Alex Sample was a person, and the original bottle read "Alex Sample, Macon Ga."  There's a picture of an original one here: http://dixiesoda.com/maconhutch.html  Quite the distance between Macon and Cleveland!  I wonder how the mold came to be reused for a company so far away from the first.


----------



## CreekWalker (Jun 9, 2016)

May check Macon Ga. Business directory on google books . 


Sent from my iPhone using Tapatalk


----------



## ScottBSA (Jun 10, 2016)

I have a few bottles that have reused molds.  I think they add to the interest of the bottle.

Scott


----------



## Robby Raccoon (Jun 10, 2016)

Thanks, Canadian Bottles. Interesting last name Sample is. I assume the glass house that made the bottle made bottles for half the country likely East of the Mississippi. That explains why they're so far apart.

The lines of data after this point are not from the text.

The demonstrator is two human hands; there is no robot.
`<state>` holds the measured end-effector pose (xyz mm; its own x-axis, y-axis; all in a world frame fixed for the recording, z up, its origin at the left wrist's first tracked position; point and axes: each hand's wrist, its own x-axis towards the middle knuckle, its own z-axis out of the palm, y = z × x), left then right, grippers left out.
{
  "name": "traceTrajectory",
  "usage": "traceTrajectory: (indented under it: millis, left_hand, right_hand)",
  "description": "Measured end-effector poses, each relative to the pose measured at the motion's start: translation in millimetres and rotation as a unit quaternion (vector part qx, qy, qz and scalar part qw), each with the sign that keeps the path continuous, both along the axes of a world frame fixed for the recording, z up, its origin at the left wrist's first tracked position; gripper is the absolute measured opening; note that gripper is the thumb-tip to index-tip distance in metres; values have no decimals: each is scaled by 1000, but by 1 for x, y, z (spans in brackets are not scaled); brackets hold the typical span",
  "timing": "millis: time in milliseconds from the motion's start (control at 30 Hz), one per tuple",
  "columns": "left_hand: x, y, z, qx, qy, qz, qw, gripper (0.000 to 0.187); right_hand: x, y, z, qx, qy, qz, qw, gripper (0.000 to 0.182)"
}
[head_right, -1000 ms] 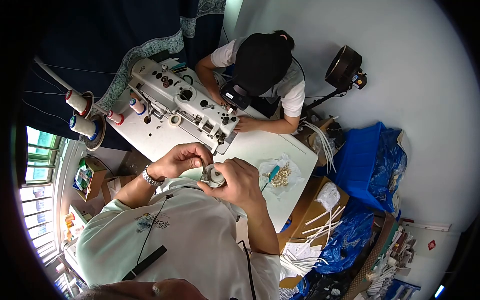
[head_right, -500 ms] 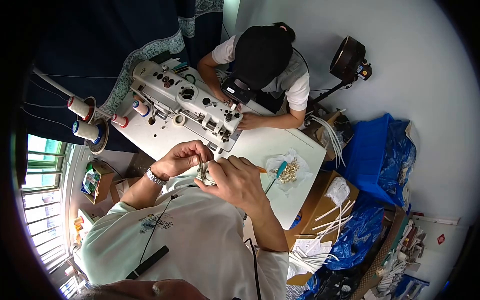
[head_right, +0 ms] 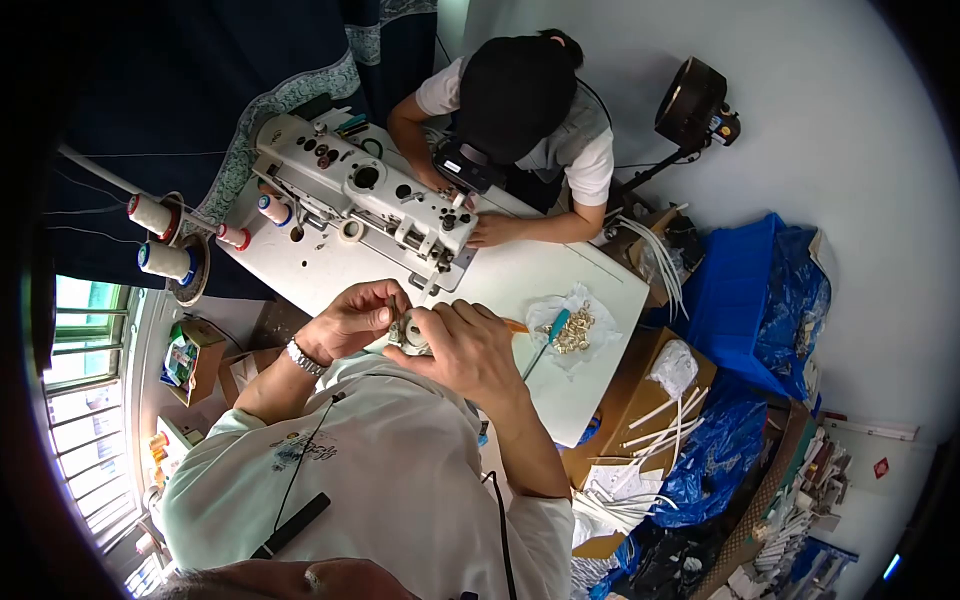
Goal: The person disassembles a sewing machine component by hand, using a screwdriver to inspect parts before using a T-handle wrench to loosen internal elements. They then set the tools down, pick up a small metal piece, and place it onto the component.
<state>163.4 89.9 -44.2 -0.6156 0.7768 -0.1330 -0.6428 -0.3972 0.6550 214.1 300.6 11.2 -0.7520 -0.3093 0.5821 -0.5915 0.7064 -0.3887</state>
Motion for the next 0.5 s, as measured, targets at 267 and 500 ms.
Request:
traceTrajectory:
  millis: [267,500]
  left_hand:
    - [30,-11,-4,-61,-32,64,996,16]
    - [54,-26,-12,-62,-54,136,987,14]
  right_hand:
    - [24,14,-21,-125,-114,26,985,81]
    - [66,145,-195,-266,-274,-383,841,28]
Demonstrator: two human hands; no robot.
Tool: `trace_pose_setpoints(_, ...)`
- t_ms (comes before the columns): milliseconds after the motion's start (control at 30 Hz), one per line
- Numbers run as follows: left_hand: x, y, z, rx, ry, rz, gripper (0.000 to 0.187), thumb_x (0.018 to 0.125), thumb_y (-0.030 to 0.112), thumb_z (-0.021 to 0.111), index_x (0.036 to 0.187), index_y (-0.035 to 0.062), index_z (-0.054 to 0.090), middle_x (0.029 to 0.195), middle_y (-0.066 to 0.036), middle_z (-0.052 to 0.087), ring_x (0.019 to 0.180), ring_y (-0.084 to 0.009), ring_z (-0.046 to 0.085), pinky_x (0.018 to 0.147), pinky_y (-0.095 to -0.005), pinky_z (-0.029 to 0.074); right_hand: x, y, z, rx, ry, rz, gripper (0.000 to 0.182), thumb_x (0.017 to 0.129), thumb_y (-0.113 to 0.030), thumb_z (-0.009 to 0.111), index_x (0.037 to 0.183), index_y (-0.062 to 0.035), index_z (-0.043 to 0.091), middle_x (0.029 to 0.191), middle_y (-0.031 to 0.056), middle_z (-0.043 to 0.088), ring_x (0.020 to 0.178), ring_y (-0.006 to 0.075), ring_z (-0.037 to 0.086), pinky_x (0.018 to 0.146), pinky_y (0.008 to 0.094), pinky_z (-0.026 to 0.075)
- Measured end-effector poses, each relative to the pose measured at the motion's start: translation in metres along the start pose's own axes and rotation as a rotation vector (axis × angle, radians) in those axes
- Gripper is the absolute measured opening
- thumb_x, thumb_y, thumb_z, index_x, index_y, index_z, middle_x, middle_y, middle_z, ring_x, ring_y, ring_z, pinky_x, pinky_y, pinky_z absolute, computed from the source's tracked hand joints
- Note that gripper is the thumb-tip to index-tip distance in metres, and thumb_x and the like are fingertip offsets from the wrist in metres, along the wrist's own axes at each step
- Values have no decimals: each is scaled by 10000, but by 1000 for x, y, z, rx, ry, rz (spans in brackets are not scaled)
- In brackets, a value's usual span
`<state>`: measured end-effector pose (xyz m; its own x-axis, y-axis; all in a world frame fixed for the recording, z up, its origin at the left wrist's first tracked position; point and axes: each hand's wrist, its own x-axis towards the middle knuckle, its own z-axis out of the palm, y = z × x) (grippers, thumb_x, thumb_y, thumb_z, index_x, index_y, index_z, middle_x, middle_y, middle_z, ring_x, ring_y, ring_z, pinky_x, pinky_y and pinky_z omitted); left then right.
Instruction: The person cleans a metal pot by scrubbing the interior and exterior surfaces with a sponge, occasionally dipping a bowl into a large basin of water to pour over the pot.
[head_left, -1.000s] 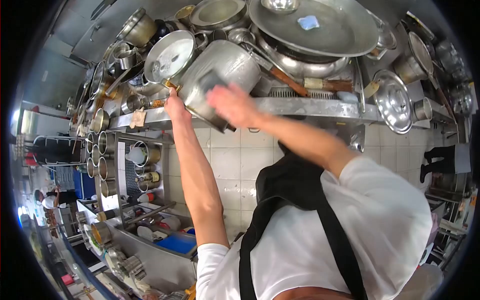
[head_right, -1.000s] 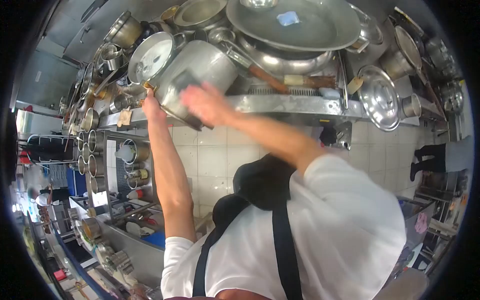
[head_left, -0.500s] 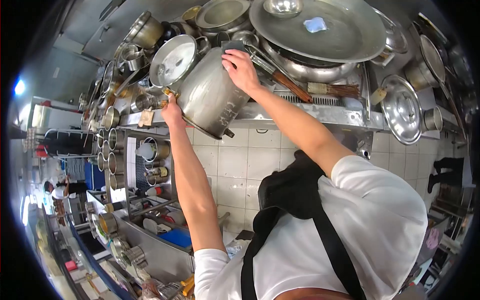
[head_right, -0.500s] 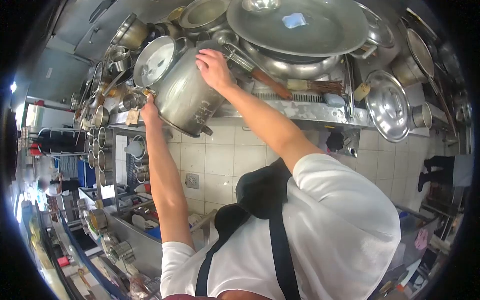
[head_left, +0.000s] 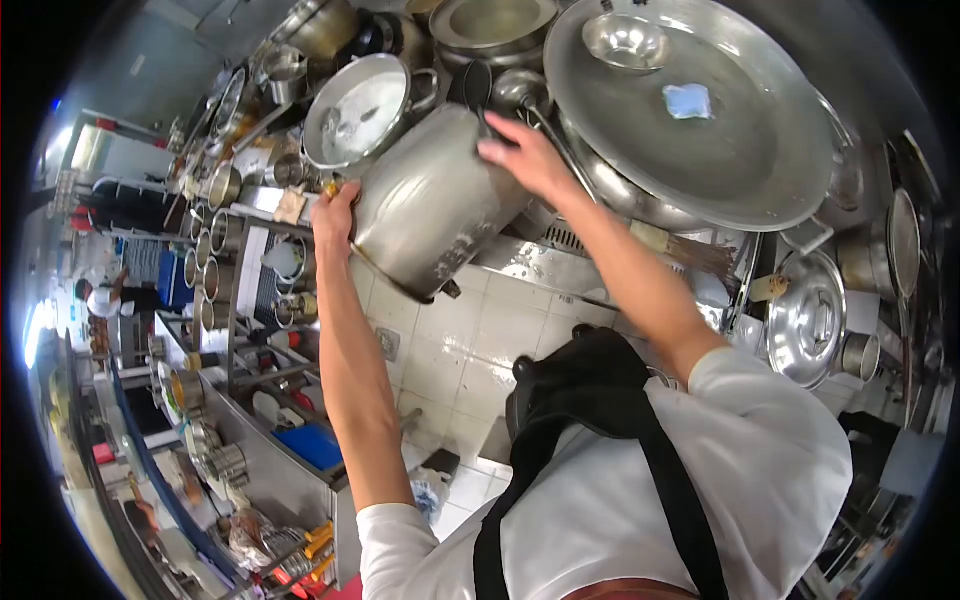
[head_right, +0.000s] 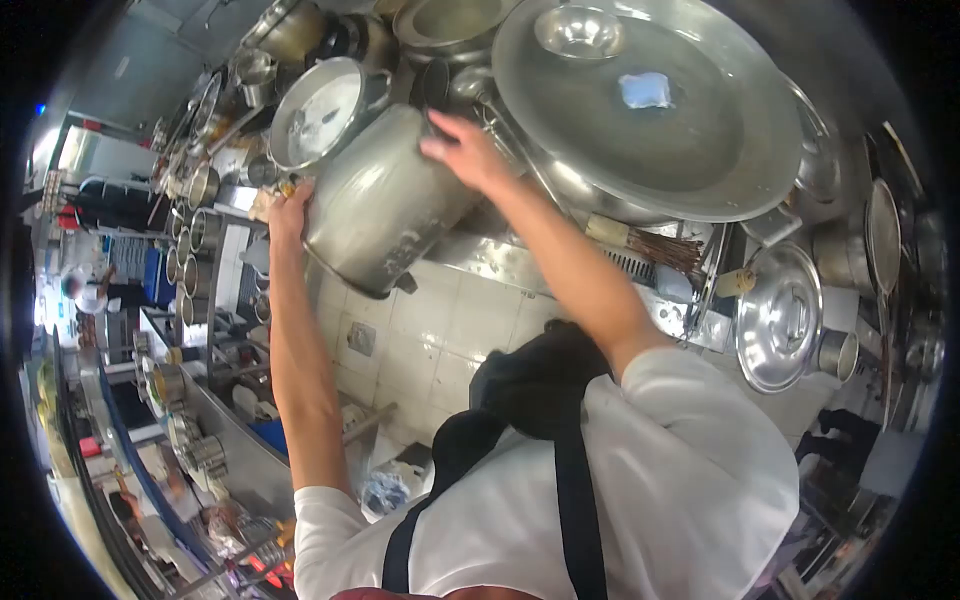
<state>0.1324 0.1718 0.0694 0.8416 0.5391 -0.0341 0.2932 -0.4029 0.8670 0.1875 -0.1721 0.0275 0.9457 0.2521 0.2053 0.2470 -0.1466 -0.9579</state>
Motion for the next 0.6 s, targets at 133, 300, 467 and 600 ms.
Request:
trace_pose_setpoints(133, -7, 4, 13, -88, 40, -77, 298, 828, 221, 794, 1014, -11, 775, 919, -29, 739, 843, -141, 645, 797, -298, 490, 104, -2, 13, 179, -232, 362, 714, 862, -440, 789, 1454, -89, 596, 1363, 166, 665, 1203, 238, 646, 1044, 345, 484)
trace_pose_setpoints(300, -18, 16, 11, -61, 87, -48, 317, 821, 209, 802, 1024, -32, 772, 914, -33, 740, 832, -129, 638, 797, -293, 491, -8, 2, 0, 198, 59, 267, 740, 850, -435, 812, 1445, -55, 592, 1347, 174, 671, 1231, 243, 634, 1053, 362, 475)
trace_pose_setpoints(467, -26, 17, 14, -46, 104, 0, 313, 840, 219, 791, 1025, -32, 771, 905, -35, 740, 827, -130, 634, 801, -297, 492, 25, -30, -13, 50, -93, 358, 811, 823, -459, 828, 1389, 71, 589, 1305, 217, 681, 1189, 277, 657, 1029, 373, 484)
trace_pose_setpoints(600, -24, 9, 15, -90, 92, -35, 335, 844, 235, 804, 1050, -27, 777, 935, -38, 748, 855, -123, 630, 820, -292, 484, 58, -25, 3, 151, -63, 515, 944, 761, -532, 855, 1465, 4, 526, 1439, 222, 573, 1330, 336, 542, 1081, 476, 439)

Scott, it really sets them apart.


----------



## hemihampton (Jun 10, 2016)

A lot of the Funkey bottles from Detroit will have the Y Peened out & it will say Funke. LEON.


----------



## Robby Raccoon (Jun 10, 2016)

LOL, I misread that as funky, like odd or funny. LOL.


----------



## hemihampton (Jun 10, 2016)

NO, Here's a pic of some Funkey's or Funke.


----------



## Robby Raccoon (Jun 10, 2016)

I like the third.


----------



## hemihampton (Jun 10, 2016)

This Funkey Hutch is extremely rare as most have the Y peened out. LEON.


----------



## Robby Raccoon (Jun 10, 2016)

Why was there a Y?


----------



## hemihampton (Jun 11, 2016)

From my research all his earlier bottles from 1879 & before had the Y. After 1879 he decided to drop the Y. If my research is correct & the first hutch came out in 1879 then the Funkey with a Y would be a 1 year & first year for that hutch? LEON.


----------



## Robby Raccoon (Jun 11, 2016)

Interesting.


----------



## CreekWalker (Jun 11, 2016)

So Funke was pronounced as one syllable? 


Sent from my iPhone using Tapatalk


----------



## CreekWalker (Jun 11, 2016)

Those are nice bottles, not funky at all!


Sent from my iPhone using Tapatalk


----------



## Robby Raccoon (Jun 14, 2016)

I have painted the bottle.


----------



## andy volkerts (Jun 15, 2016)

cool looking bottle Bear, kinda looks like a double duck tho, with that big beak, like a honker..........


----------



## Robby Raccoon (Jun 15, 2016)

They're actually bigger. I just try to leave the very edges of the embossing blank. LOL.

It is strikingly similar to the Austrian eagle.


----------



## carling (Jul 18, 2016)

Funny seeing this post.  I have the same Double Eagle hutch bottle with the "Alex Sample" on it.

Rick


----------



## Robby Raccoon (Jul 18, 2016)

Very neat. They came from the same mould.


----------